Cuando hablamos de educación a veces nos centramos en la forma: proyectos, actividades más o menos creativas, zonas de experimentación, etc. La configuración del espacio y del material que se ofrece a la Infancia genera diversas realidades más o menos respetuosas que ponen en evidencia algo más profundo: la piel del educador o de la educadora.

La mirada que tiene para construir este espacio y elegir estos materiales es sin duda una manifestación de lo que el docente es y no sólo de lo que sabe. También es cierto que en los entornos menos favorables a la Infancia, los docentes no puede elegir el espacio, el material e incluso la forma de abordar algunos temas o contenidos. Y es en estos casos cuando lo único que queda es la piel del docente.

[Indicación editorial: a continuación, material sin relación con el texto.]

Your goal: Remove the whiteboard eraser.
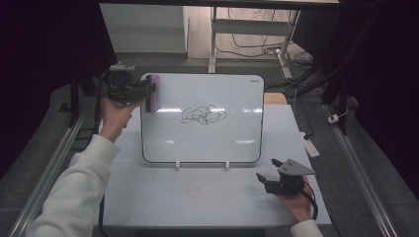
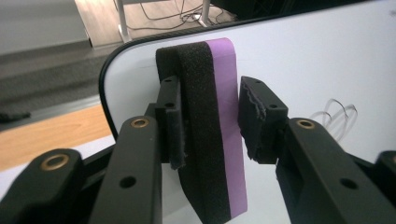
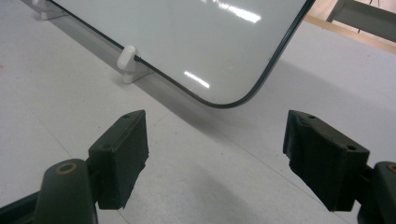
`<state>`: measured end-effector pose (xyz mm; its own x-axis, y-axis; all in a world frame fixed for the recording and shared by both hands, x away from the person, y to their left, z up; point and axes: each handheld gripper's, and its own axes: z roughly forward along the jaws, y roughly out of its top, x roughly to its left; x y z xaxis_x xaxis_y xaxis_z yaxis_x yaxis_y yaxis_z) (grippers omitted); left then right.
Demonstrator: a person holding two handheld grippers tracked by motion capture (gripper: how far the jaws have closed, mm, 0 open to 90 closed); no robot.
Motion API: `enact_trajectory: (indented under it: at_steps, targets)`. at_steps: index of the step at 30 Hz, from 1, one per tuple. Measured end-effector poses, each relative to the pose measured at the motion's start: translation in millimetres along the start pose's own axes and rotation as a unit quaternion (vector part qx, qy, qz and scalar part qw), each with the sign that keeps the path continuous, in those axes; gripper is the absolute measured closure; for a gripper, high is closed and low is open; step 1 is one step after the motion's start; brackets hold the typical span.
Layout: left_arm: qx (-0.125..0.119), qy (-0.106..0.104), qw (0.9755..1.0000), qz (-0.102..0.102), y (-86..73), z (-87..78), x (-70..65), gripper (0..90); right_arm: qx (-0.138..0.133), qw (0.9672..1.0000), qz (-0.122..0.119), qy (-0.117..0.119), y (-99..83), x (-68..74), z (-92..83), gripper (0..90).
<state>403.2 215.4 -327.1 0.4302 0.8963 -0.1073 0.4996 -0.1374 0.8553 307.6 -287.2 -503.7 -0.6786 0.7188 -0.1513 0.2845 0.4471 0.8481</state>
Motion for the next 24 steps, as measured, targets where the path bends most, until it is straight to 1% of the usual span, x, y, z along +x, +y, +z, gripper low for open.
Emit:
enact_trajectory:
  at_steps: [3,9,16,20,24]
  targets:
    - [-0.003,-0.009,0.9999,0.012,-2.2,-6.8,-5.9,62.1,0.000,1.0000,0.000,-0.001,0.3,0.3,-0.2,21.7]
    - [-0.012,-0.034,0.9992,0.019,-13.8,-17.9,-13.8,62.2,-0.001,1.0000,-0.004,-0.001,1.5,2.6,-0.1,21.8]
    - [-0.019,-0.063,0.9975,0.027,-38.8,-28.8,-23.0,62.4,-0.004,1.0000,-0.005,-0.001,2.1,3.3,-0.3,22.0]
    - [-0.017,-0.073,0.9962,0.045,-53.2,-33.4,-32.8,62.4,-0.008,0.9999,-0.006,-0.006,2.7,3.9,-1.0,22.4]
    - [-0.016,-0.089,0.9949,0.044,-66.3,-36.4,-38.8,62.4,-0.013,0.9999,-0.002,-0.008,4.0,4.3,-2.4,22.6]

La piel del docente es la sensibilidad para ajustarse a los niños y niñas con los que convive; la permeabilidad para escuchar, observar y facilitar qué necesitan o necesitarán en su proceso;  el respeto y la sutileza de estar sin estar.

Este simple y a la vez complejo concepto marca la diferencia educativa. Podemos estar en contextos educativos completamente favorables a la Infancia y contar con adultos con una piel poco permeable. O podemos estar en contextos desfavorables donde los adultos tienen una piel sutil completamente orientada al desarrollo de la Infancia.

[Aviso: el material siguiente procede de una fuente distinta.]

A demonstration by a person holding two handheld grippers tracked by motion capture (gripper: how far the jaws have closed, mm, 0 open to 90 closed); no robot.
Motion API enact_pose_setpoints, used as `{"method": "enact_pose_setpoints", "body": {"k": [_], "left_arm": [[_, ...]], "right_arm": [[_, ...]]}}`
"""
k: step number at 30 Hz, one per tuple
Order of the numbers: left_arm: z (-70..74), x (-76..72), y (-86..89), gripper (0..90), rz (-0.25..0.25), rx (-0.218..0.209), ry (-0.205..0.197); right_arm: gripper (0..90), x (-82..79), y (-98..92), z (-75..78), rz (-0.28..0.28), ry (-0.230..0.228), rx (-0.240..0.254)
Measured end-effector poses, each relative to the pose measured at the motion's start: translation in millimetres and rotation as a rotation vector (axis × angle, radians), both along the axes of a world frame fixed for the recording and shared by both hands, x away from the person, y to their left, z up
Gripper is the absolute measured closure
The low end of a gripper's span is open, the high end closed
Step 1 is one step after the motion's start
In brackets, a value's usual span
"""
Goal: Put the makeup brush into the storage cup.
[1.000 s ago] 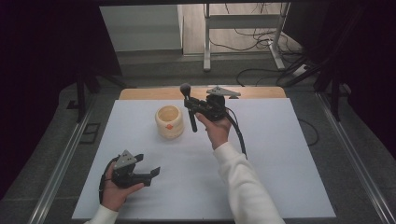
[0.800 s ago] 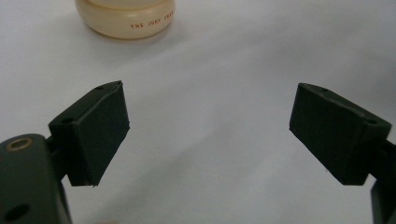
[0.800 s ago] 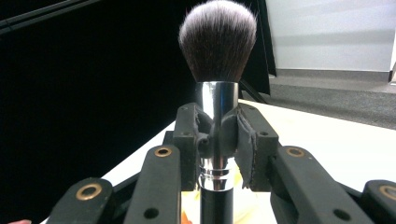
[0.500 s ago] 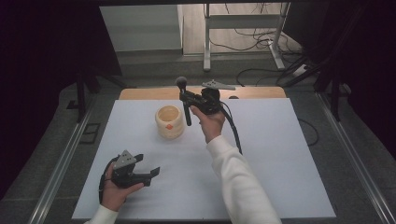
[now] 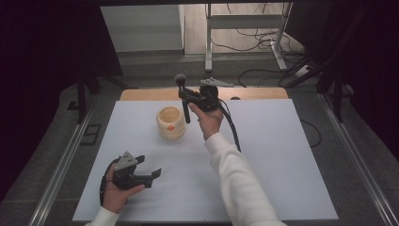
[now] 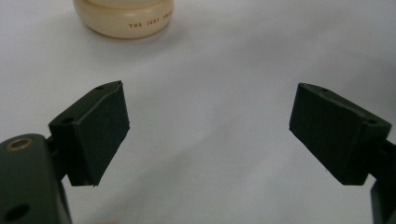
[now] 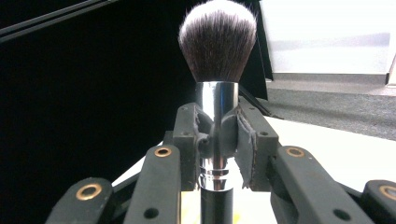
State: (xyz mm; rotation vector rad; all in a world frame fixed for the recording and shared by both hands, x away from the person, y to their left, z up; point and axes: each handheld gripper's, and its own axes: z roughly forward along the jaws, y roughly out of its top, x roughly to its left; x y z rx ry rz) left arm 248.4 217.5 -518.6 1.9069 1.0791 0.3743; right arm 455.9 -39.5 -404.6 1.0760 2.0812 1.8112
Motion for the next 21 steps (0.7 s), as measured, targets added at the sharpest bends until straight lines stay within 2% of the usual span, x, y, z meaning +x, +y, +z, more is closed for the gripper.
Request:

Las formas y variedades de contextos son infinitas pero lo que es seguro es que la piel del docente matizará todo aquello que se genere. La mirada del adulto, modificará lo observado. Sólo por esto, deberíamos poner nuestra conciencia y nuestro trabajo personal en mirarnos y ver cómo es nuestra piel. Así, independientemente de en qué contexto estemos, sabremos que vamos a facilitar y potenciar lo mejor para la Infancia.